2/11/2017

The Sahara Is Greening - Thank Climate Change

I figure it's only a matter of time before someone finds a way to blame Donald Trump for this.

With all of this man-made global warming, it appears the Sahara is slowly returning to it's pre-global cooling condition, that being that it's greening up.

A few thousand years ago, a mighty river flowed through the Sahara across what is today Sudan. The Wadi Howar—now just a dried-out riverbed for most of the year—sustained not just fish, crocodiles, and hippopotamuses, but also agriculture and human settlement. As late as 1,000 B.C., a powerful fortress stood on its shores. But then the Sahara dried out, turning from a green savannah into an inhospitable desert. The culprit: climate change. According to desert geologist Stefan Kröpelin, who has studied geological data for the eastern Sahara going back 6,000 years, the desert spread as temperatures dropped. Global cooling meant that the air had less capacity to hold moisture from the oceans, leading to fewer rains and more arid climes.

Now, that same process is happening in reverse. As temperatures rise, the Sahara and other dry areas are greening on the edges. “I’ve been studying the Sahara for 30 years and can definitely say that it’s getting greener,” says Kröpelin, who specializes in desert archaeology and climate history at the University of Cologne. Where there used to be nothing but desert, he says, there is now not just grass but shrubs and acacia trees–and he has the photos from 30 years of extensive field study to prove it. “The nomads are taking their camels to graze in areas where they’ve never been able to graze before.” Satellite data showing more green on the southern edge of the Sahara also bear him out. “There are always winners and losers if weather patterns change,” he says. “But as a general rule, warmer temperatures inevitably mean that the air picks up more moisture from the oceans, which will lead to more rainfall. If you look at the geological records in the Sahara, there have been repeated periods where the Sahara was greener when temperatures were warmer than today.”

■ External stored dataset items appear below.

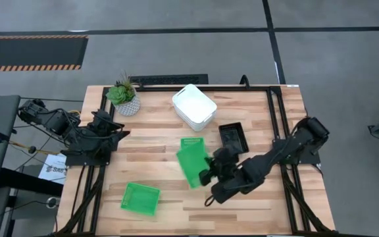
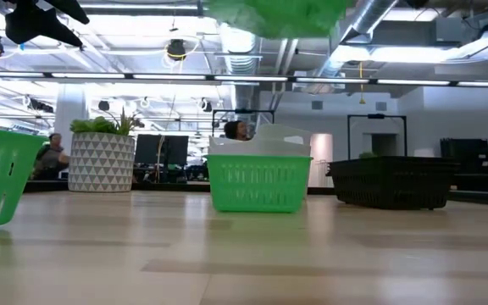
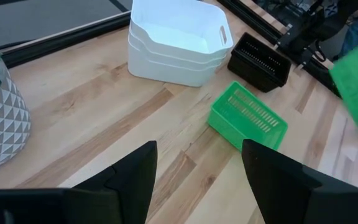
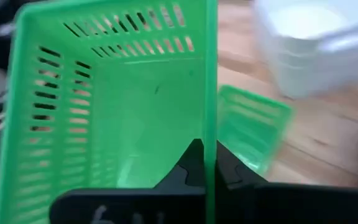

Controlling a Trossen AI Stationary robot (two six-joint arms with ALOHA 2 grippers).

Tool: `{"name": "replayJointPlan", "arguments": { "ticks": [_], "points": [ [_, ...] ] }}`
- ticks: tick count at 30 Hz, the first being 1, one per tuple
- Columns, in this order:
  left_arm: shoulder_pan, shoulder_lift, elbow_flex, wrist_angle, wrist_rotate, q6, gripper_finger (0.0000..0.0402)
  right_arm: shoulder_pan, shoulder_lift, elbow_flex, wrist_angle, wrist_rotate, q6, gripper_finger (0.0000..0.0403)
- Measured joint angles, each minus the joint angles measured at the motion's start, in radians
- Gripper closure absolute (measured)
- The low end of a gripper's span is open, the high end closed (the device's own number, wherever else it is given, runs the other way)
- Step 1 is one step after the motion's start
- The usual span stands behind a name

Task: Stack baskets by color
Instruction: Stack the bottom right green bin on the top green bin

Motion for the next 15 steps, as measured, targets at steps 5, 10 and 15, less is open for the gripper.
{"name": "replayJointPlan", "arguments": {
  "ticks": [5, 10, 15],
  "points": [
    [0.000, 0.000, 0.000, 0.000, 0.000, 0.000, 0.0178, 0.007, 0.007, -0.011, -0.136, 0.054, 0.207, 0.0394],
    [0.000, 0.000, 0.000, 0.000, 0.000, -0.002, 0.0178, -0.033, 0.092, -0.021, -0.178, 0.031, 0.341, 0.0397],
    [0.000, 0.000, 0.000, 0.001, 0.000, -0.010, 0.0178, -0.114, 0.131, -0.020, -0.171, 0.006, 0.358, 0.0390]
  ]
}}
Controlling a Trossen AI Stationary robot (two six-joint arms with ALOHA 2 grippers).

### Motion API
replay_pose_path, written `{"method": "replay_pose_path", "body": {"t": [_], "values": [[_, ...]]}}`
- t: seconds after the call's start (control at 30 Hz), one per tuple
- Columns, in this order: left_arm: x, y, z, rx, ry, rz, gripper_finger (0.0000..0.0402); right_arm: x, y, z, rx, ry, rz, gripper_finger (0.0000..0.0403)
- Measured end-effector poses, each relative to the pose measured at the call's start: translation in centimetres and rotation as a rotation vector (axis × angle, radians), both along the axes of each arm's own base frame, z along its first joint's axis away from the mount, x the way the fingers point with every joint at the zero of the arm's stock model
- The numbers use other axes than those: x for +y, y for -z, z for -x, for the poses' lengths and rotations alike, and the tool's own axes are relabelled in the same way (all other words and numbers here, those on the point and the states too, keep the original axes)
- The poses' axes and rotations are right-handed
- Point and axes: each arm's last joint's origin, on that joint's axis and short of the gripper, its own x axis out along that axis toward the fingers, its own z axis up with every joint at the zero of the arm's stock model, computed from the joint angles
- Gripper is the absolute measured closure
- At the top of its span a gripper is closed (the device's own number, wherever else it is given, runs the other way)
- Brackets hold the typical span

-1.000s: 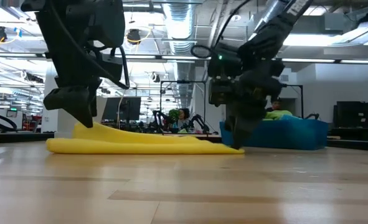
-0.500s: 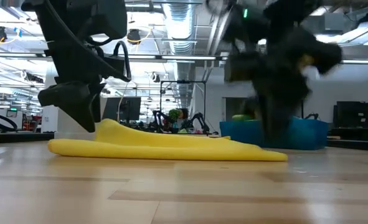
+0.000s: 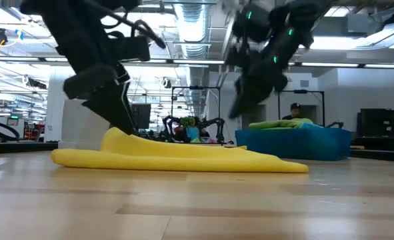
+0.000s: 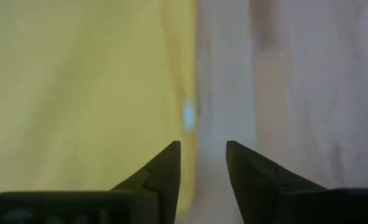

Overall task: Fold microfiber towels
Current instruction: Fold the yellow microfiber towel

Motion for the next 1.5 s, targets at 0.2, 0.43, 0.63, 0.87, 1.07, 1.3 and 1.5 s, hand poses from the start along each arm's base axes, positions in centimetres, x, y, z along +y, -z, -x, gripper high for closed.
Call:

This is something the warmists will not admit because, after all, it doesn't fit their narrative. They automatically assume that a warmer world will lead to more desertification. Yet both paleoclimate studies and present day observations point to just the opposite. That the world is 'greening up' due to higher CO2 levels – CO2 is a plant food and also lessens plants' need for water – is something the warmists devoutly ignore. Again, it doesn't fit their We're-All-Gonna-Die-If-We-Don't-Force-Everyone-To-Live-An-Eighteenth-Century-Lifestyle-Except-Us-Of-Course narrative.

But as the Insataprof has stated more than once, I'll start believing it's a crisis when the people who keep telling me a crisis start acting like it's a crisis. Until then, it's all government funded smoke and mirrors and I'm not buying any of it.